*** Opening DATA SEGMENT ***

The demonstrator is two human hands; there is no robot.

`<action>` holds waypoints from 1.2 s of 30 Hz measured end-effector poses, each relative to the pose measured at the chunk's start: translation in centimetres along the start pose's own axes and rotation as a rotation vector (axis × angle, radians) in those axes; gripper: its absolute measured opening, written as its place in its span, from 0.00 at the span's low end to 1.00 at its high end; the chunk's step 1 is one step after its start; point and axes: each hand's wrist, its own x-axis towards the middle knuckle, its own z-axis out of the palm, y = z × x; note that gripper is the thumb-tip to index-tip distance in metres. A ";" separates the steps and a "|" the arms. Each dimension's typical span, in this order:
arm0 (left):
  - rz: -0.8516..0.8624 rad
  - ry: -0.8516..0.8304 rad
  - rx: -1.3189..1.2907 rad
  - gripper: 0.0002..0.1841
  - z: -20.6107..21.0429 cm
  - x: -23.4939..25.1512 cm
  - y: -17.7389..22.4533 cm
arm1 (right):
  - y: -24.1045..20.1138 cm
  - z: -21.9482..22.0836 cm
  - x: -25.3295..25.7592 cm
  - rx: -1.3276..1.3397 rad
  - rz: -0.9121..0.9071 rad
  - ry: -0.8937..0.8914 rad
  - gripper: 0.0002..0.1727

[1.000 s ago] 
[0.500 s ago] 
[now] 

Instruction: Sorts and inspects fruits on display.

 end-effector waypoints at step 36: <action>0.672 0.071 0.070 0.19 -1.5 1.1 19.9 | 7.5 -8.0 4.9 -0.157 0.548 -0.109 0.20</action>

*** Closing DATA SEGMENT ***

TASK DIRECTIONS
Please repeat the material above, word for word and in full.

RESPONSE BELOW
The demonstrator is two human hands; there is no robot.

`<action>` holds waypoints from 1.2 s of 30 Hz measured end-effector poses, each relative to the pose measured at the chunk's start: translation in centimetres along the start pose's own axes and rotation as a rotation vector (axis × angle, radians) in those axes; gripper: its absolute measured opening, written as its place in its span, from 0.00 at the span's low end to 1.00 at its high end; the chunk's step 1 is one step after its start; point and axes: each hand's wrist, its own x-axis towards the middle knuckle, its own z-axis out of the palm, y = z × x; note that gripper is the thumb-tip to index-tip distance in metres. A ";" separates the steps and a "|" the arms. Each dimension's typical span, in this order:
arm0 (left):
  - rz: -0.8516..0.8624 rad
  - ry: -0.8516..0.8304 rad
  - rx: -1.3189..1.2907 rad
  - gripper: 0.0002..0.1841
  - z: -20.6107..21.0429 cm
  - x: -23.4939..25.1512 cm
  - y: -17.7389..22.4533 cm
arm1 (right):
  - y: -24.1045..20.1138 cm
  - z: -21.9482..22.0836 cm
  - x: -25.3295..25.7592 cm
  - rx: -1.3276..1.3397 rad
  - rz: -0.9121..0.9071 rad
  - ry: -0.8937..0.8914 rad
  - gripper: 0.0002..0.1727

[1.000 s ago] 
[0.500 s ago] 
[now] 

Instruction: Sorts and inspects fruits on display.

 end-effector waypoints at step 36: <action>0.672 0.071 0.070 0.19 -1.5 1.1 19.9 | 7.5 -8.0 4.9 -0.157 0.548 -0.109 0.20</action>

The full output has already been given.